At a BNP Paribas-hosted panel discussion during the recent ACT Annual Conference, treasurers heard how investors and companies are engaging with each other to develop strategies and products to guide them on their roads to net zero. The need for clear targets to drive action towards achieving net zero by 2050 was spelt out, as was the ability to adapt those targets so they continued to be stretching and achievable.
Below are five key points raised during the discussion.
According to Jenny Mill, climate change strategist at Schroders, the transition to net zero is the biggest disruption to investment for decades. “We can no longer think about going along a straight road or look back at historical investment trends. The road ahead is unpredictable.”
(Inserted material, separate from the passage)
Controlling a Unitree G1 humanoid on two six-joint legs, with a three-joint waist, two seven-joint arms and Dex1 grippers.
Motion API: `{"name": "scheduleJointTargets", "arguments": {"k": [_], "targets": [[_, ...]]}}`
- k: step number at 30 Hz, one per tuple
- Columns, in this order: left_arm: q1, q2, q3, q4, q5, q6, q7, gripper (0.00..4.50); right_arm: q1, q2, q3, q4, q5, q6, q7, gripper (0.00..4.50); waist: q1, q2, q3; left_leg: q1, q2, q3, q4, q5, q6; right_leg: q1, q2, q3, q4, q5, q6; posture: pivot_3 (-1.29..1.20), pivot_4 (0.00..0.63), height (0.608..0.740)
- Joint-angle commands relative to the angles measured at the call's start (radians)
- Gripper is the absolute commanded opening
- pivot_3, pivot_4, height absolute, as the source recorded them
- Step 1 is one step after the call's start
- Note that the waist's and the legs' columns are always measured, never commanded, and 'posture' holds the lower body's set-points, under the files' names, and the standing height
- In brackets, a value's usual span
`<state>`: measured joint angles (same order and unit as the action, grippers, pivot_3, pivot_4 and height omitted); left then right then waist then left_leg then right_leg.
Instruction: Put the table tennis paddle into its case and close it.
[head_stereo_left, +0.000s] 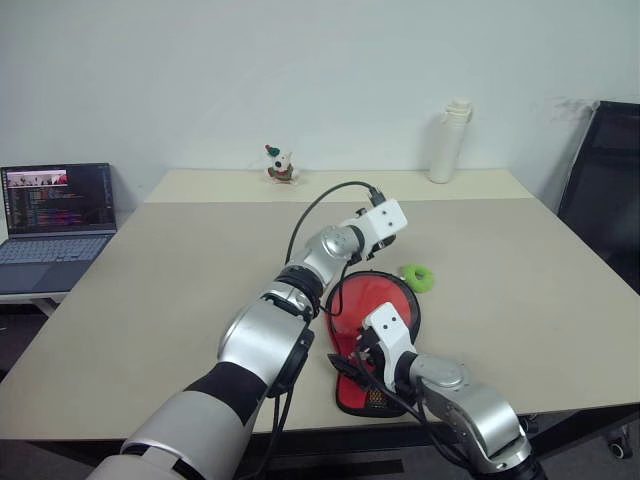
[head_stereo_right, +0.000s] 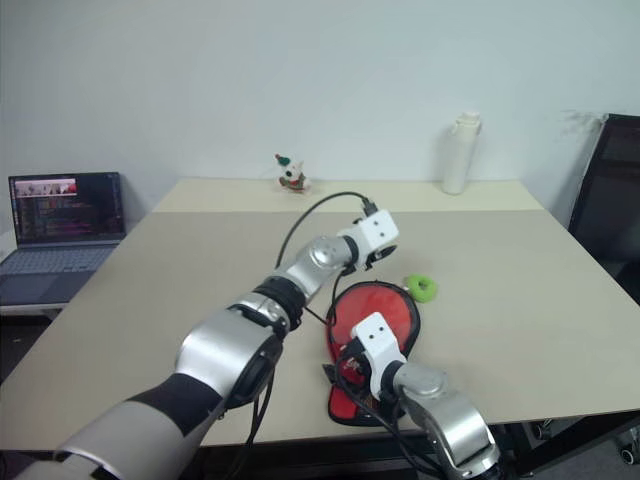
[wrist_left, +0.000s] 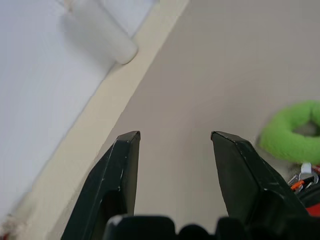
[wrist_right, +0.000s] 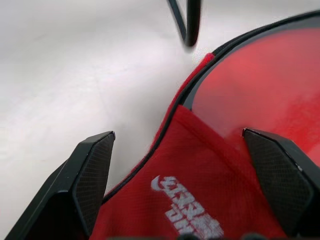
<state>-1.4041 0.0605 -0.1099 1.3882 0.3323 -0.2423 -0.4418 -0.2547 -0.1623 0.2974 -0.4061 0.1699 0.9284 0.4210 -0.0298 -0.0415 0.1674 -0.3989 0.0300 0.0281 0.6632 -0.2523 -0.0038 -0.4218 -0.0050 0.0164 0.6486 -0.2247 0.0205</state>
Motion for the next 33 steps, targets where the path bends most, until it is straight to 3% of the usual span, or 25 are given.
{"name": "scheduleJointTargets", "arguments": {"k": [1, 8, 14, 21, 33], "targets": [[0.019, 0.034, 0.084, -0.065, -0.116, -0.008, -0.148, 2.44, -0.009, -0.036, -0.071, -0.1, 0.071, 0.077, 0.03, 4.5, 0.001, 0.0, 0.0, -0.001, 0.0, 0.0, 0.0, 0.0, 0.0, -0.001, 0.0, 0.0, 0.0, 0.0, 0.0, 0.0, 0.15, 0.74], [0.163, 0.134, 0.117, -0.15, -0.199, 0.006, -0.328, 2.44, -0.074, -0.087, -0.245, -0.248, 0.235, 0.218, 0.066, 4.5, 0.0, 0.001, 0.001, -0.001, 0.0, -0.001, 0.0, 0.0, 0.0, -0.001, -0.001, 0.0, 0.001, 0.0, 0.0, 0.0, 0.15, 0.74], [0.462, 0.19, 0.075, -0.505, -0.378, 0.156, -0.836, 2.44, -0.114, -0.277, -0.427, -0.258, 0.351, 0.235, 0.164, 4.5, 0.0, 0.002, 0.001, -0.001, 0.0, -0.001, 0.0, 0.0, 0.0, -0.001, -0.003, 0.0, 0.0, 0.003, -0.005, 0.0, 0.15, 0.74], [0.506, 0.181, 0.0, -0.513, -0.326, 0.149, -0.787, 2.44, -0.24, -0.41, -0.403, 0.079, 0.227, 0.027, 0.158, 4.5, 0.005, 0.002, 0.002, 0.001, -0.002, 0.0, 0.002, 0.0, 0.0, 0.002, -0.004, 0.0, 0.0, 0.0, 0.0, 0.0, 0.15, 0.74], [0.497, 0.142, -0.054, -0.419, -0.272, 0.061, -0.683, 2.44, -0.576, -0.212, -0.39, 0.935, 0.027, -0.372, -0.073, 4.5, 0.0, 0.003, 0.003, -0.001, -0.001, 0.001, 0.0, 0.0, 0.001, -0.001, -0.002, 0.001, 0.0, 0.003, -0.005, 0.0, 0.15, 0.74]]}}
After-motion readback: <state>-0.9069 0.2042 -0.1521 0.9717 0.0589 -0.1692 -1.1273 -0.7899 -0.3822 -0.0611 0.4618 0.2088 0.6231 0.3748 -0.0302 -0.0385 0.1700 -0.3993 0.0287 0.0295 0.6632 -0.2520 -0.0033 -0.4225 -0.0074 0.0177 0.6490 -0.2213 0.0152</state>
“But we can help shape the route ahead. We look at all the companies that we invest in, all the targets they have been set and their alignment to the… journey to net zero by 2050.
“As an asset manager, we have four levers at our disposal. We can divest, but that would have little impact. We can invest in climate solutions, this is something that clients are asking us to do more of, but it wouldn’t offer us sufficient diversity in our portfolio.
“Third, offsets will play a role in the road to 2050, but they are a last resort, and not something we are relying on at the moment. And the fourth lever is engaging with our current portfolio companies. We are engaging with companies across all sectors and help them transition, which will help them create value in the long term.”
Emer Murnane, group treasurer at packaging company Smurfit Kappa, said that for credibility, the corporate strategy for net zero should be driving the treasury strategy. “Sustainability has always been at the heart of our business. We started reporting on sustainability in 2007, but we were already investing in emission reduction and energy efficiency – it has been decades in the making.
“It makes my job easier when I’m talking to our board, our CFO and CEO, they are already on board with the decarbonisation strategy. When you are looking at green financing, you need to have that sound corporate strategy to be there to have credibility when you are trying to build it into your capital structure.
“There are different time horizons. In the short term, we are measuring what we are doing today, and it is never a straight line. There are times when it is difficult, but there are times when things work well for you. In the medium term, we have our strategic investments in areas such as replacing natural gas with hydrogen.”
“When it comes to ESG assessment, investors are becoming more sophisticated,” said David Reynolds, global head of sustainability communication and marketing at BNP Paribas. “It is something that is evolving all of the time – we have one investor that we speak to who has more than 160 data points that they are assessing with every single company, and then on top of that there is a qualitative overlay assessment.
“For us, ESG assessment is carried out irrespective of the instrument you are issuing, whether it is a conventional bond, or even if you are looking at your equity. Your ESG profile is really key, so we are talking about net zero targets, low or no controversies and how you align with global norms, and this all goes into the assessment.
“But no sector is the same, so there is a large degree of pragmatism taken by investors.”
Matthew Hewitt, a structurer in the BNP Paribas sustainable capital markets team, said: “Evolution is happening at a different pace across different [financing] products. Use-of-proceeds products is a more mature market, but rapidly evolving.
“The main challenge for green bonds and loans is the identification of eligible assets. We have the EU taxonomy, which is a good guide, but it does not cover everything so the question of what is green is still up for debate.
“Investment that is looking towards the future is moving more towards capex than opex. That said, American investors are leaning more towards opex investment, while European investors are looking more at capex.”
Biodiversity and nature continue to climb the corporate strategy agenda. Panellists agreed this was likely to be the next challenge to appear on treasurers’ radar.
“We can’t reach our targets unless we are nature-positive,” said Mill. “We are developing plans and tools to help us understand nature. We are also ramping up our engagement programme on deforestation. We have made a commitment to eliminate agriculture commodity-driven deforestation by 2025.
“We have learnt a lot from what we have done with climate and are now applying that to nature.”